ITALIAN THANKSGIVING FOODS
INSTEAD OF CORNBREAD – TRY POLENTA
INSTEAD OF MUSHROOM STUFFING – TRY TRUFFLE PASTA
The same family run pasta company also makes the classic piemontese pasta, tajarin with black truffles. As the Langhe is home to some of the best truffles in the world the blacks found in this pasta are guaranteed local. The flavors of black are never extreme so it can be delicious with a simple butter sauce with pepper and parmesan or to enhance the truffle, you can make a mushroom sauce.
Wine: Fontanabianca Brut made from Chardonnay and Pinot Noir matches nicely with butter and black truffles. You can find it in our Thanksgiving pack here.
INSTEAD OF LEEK STUFFING – TRY LEEK PASTA
Gourmet pastas have saturated the market but not all brands are family run and make it from their own grains! We are lucky to live near a farm that makes pasta from their own durum wheat and uses high quality ingredients like farm fresh eggs and local leeks, renowned in our nearby town for their long and tender stalk. Try with a creamy or simple sausage sauce.
Wine: Why not go with a Rosè Brut made from 100% Nebbiolo which will have the structure for the sausage but bubbles to go with the lighter leek flavors. Try Francone’s Valsellera from our Thanksgiving selection.
INSTEAD OF PECAN OR PUMPKIN PIE – TRY HAZELNUTS AND CHESTNUT CAKES
The IGT Piemontese hazelnuts are undoubtedly the best in the world!

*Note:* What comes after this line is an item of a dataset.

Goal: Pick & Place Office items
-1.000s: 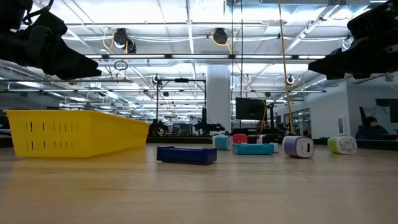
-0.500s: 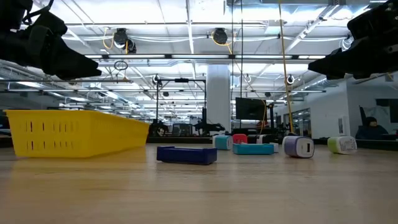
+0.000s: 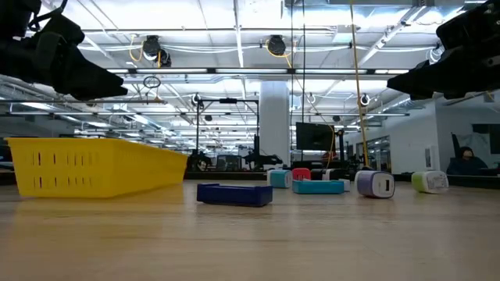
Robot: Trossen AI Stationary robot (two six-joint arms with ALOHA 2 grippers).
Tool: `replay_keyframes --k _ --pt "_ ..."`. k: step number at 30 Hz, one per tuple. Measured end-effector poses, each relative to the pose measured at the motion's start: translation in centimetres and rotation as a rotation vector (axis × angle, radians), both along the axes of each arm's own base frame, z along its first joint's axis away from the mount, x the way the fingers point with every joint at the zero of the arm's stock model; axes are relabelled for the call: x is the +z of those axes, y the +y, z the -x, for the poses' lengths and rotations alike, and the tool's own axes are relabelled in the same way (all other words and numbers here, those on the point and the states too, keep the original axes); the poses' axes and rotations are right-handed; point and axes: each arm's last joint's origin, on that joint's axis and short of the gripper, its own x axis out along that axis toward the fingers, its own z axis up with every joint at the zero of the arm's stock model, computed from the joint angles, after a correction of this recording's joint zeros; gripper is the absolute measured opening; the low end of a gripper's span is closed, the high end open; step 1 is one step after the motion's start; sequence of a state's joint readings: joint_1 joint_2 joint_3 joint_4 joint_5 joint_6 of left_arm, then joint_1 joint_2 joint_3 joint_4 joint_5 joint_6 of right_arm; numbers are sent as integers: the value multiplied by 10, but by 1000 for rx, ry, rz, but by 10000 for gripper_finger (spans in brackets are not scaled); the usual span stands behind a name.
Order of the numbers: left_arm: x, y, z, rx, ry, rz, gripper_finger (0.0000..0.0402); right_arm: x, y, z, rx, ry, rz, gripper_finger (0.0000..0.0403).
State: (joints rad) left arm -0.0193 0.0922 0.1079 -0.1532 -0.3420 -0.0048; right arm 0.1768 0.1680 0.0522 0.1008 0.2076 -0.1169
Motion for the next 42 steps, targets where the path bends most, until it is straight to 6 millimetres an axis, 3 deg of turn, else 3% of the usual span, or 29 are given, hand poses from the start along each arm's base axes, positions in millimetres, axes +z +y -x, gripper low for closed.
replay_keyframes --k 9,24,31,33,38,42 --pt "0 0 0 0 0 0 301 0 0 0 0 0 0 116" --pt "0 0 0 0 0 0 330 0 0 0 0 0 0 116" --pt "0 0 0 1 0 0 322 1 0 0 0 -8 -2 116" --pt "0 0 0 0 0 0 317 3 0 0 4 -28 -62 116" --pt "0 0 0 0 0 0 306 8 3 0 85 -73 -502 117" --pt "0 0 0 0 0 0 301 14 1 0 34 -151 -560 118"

You can eat them on their own for a pre-dinner snack or use them to bake a delicious hazelnut cake.
We are also featuring a new entry from our favorite local pasticceria from the foot of the Alps who are offering a brand new prototype chestnut cake with the finest chestnuts coming from Cuneo.
Wine: As your stomachs might be quite full and mouths a bit dry after the cakes, your palate will be craving a juicy refreshing Moscato d’Asti. We are featuring award winning Gambero Rosso 3 Bicchieri Gianni Doglia here.
INSTEAD OF CRANBERRY SAUCE – TRY COGNA’
Made from grape must, Fall hard fruits like pears and quince, nuts and spices, this condiment is often used to accompany boiled meats and yummy gooey cheeses like Robiola in Langa. Rather than put cranberry sauce on your turkey, try cogna!
Wine: Rustic dolcetto like Roddolo Dolcetto d’Alba 2016 matches well with the spice and is often the same wine in the chutney itself. You can find this wine in the Thanksgiving red pack here.
INSTEAD OF FRUITCAKE – TRY MINI PANETTONE LOAVES
Dolce Idea, our favorite pastry shop and baker at the foot of the Alps makes an award winning panettone from 100+ year old starter yeast. Donatella and her brother Elio make all the panettone fresh to order and have these little mini loaves called Pan Bon that are a great way to have a taste of Panettone coming for Christmas. They make a chestnut one and a special local apricot and cherry version that will have your mouth watering for more!